◆ **EXERCISE REQUIREMENTS**
Starting with the line containing "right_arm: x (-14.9" and going on through the line containing "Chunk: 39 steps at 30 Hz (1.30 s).", return the lines of the data below exactly, and only those.

◆ **DATA EXTRACT**
▼▼▼
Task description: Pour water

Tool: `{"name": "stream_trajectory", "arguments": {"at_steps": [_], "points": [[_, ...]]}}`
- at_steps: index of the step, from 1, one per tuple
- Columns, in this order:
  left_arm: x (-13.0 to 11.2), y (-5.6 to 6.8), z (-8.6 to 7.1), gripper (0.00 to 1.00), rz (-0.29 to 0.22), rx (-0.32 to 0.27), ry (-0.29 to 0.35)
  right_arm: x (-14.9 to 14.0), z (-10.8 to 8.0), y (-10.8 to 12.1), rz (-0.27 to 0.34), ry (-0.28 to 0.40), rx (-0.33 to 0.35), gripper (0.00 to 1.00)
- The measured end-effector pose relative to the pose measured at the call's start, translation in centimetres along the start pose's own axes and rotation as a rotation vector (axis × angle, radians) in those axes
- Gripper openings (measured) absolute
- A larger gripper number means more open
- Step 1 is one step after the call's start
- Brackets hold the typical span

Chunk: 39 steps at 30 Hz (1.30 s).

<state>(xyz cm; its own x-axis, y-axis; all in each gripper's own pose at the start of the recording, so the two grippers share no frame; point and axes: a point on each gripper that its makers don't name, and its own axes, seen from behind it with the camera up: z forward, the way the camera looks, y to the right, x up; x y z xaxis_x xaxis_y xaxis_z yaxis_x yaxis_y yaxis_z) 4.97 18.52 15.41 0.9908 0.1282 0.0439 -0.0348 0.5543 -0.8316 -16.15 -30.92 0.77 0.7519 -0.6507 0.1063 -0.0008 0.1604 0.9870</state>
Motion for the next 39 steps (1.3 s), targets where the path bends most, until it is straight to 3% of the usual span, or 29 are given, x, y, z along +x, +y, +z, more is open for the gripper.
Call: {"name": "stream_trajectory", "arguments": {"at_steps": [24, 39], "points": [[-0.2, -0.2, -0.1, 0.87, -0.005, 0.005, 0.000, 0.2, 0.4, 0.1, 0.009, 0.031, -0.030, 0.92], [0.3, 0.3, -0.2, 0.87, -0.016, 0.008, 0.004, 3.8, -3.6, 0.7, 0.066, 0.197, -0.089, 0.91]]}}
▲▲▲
◆ **ANSWER**
  right_arm: x (-14.9 to 14.0), z (-10.8 to 8.0), y (-10.8 to 12.1), rz (-0.27 to 0.34), ry (-0.28 to 0.40), rx (-0.33 to 0.35), gripper (0.00 to 1.00)
- The measured end-effector pose relative to the pose measured at the call's start, translation in centimetres along the start pose's own axes and rotation as a rotation vector (axis × angle, radians) in those axes
- Gripper openings (measured) absolute
- A larger gripper number means more open
- Step 1 is one step after the call's start
- Brackets hold the typical span

Chunk: 39 steps at 30 Hz (1.30 s).

With this, the output is complete.